Mary Grush: Internet2 NET+ is an established program, well-known to higher education technology leaders. But let's take a look at the basics, for a minute… When was NET+ established, and what were the objectives?

Sean O'Brien: In the 25-year context of Internet2, NET+ is now 10 years old… so it's at an anniversary as well, launched in 2011 as an initiative within Internet2.

Like most things Internet2, a group of technology leaders — CIOs and others — saw the wave of cloud services coming.

If you think back to that 2011 time frame, the cloud was not as pervasive as it is today — it was really in its infancy. But those community leaders saw that there were going to be certain challenges they would have with the cloud, and it would make sense to come together to remove those barriers to adoption.

That's part of the ethos of Internet2: removing technical barriers to adoption for our members — ultimately helping them enable their research and education missions.

That's part of the ethos of Internet2: removing technical barriers to adoption for our members — ultimately helping them enable their research and education missions.

Grush: What was the nature of the barriers you were removing, in the case of the program that became known as NET+ ?

O'Brien: This work was in the cloud area specifically, moving from on-premises to the cloud. There were three areas IT needed to address from the very beginning:

One was network connectivity. When the server is not in your own data center and workloads are not being done on your campus, can you still have a high-capacity, low-latency connection to service providers? The second was identity and access management. No one wants to be setting up different login credentials for each cloud service they're using — particularly now, when you have campuses that are using potentially hundreds of cloud services. And the third piece was contracting. Higher education was at that time, 10 years ago, very familiar with software licensing, but cloud licensing looked very different. After all, you were giving another entity access to your data — the university's data.

So if you look now at Internet2, being the home of the NET+ program, we have the network expertise — as the name implies in the research and education network; we have the identity and access management piece, with InCommon and the trust and identity federation; and we created the contract management expertise in the course of doing that work.

And NET+ soon grew into a fourth area by doing vendor management, and doing it at scale. We work with some of the largest corporations in the world, and that's helpful to both higher education and to the vendors who are hearing from higher education with one magnified voice through NET+ — advocating for features, advocating for functionality, and talking about compliance.

So the NET+ program was built on supporting our members within those four broad areas. NET+ leverages the scale of the Internet2 membership to do this work: to do it once, do it well, and serve many. That's really the secret sauce.

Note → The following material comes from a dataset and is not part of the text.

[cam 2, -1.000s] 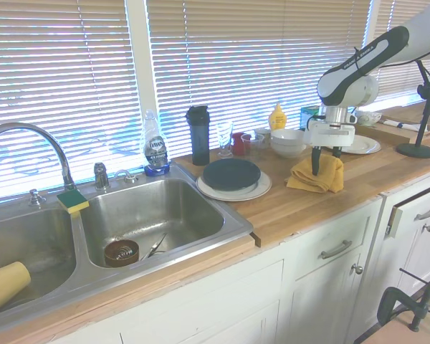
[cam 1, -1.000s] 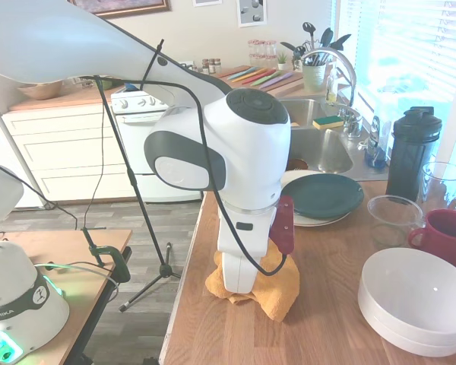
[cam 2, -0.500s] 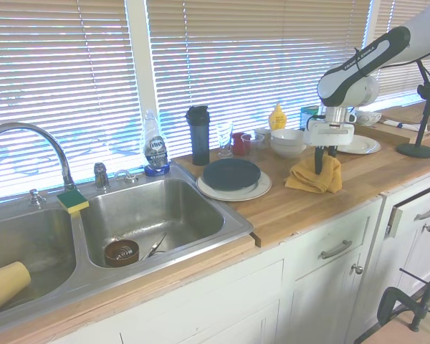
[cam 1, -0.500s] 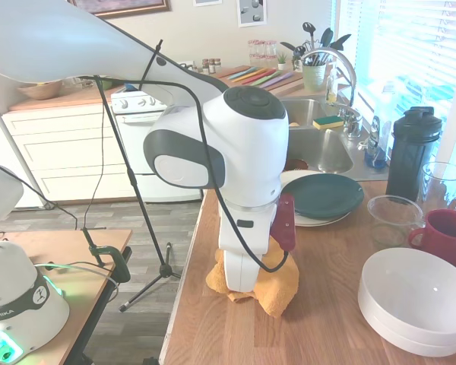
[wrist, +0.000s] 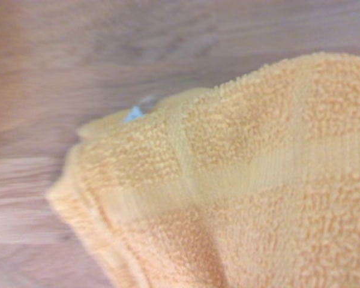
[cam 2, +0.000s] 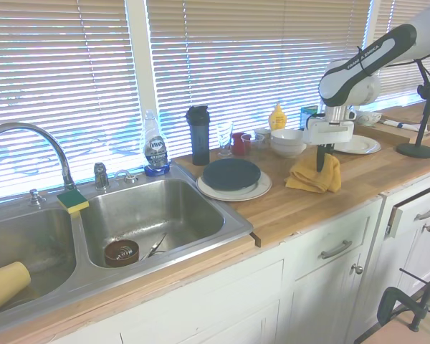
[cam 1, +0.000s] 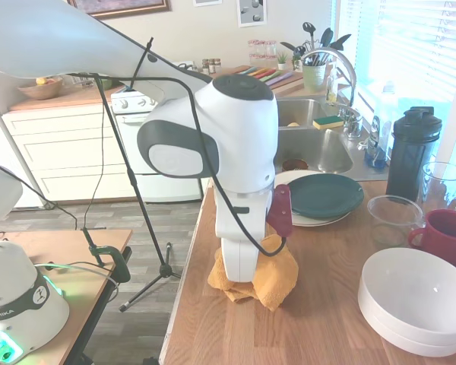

Grush: Speaking of scale, what is the size and scope of NET+ now?

O'Brien: We have 381 individual institutions that have at least one NET+ service and have adopted the contract. A little over a quarter of those, 102 institutions, have three or more services. There are 22 cloud services in the NET+ portfolio today. We try to keep the portfolio in that sweet spot of maybe 20-25 services to ensure we can have deep strategic engagement with those service providers.

One of the things I'm most proud of is that we've had more than a hundred institutions, 117 to be precise, contribute to at least one service evaluation.

Grush: How does the service evaluation work?

O'Brien: That's how a service gets into the NET+ portfolio. We convene a group of universities that have a similar problem, or a similar need, and work with them on evaluating different characteristics of a service: features, functionalities, identity and access management, accessibility, security… Then ultimately those universities help us negotiate the contract.

Having a breadth of different higher education institutions contribute to that is really exciting, and it's the core value of the NET+ program.

Grush: Is that the same as the peer-driven validation process for NET+?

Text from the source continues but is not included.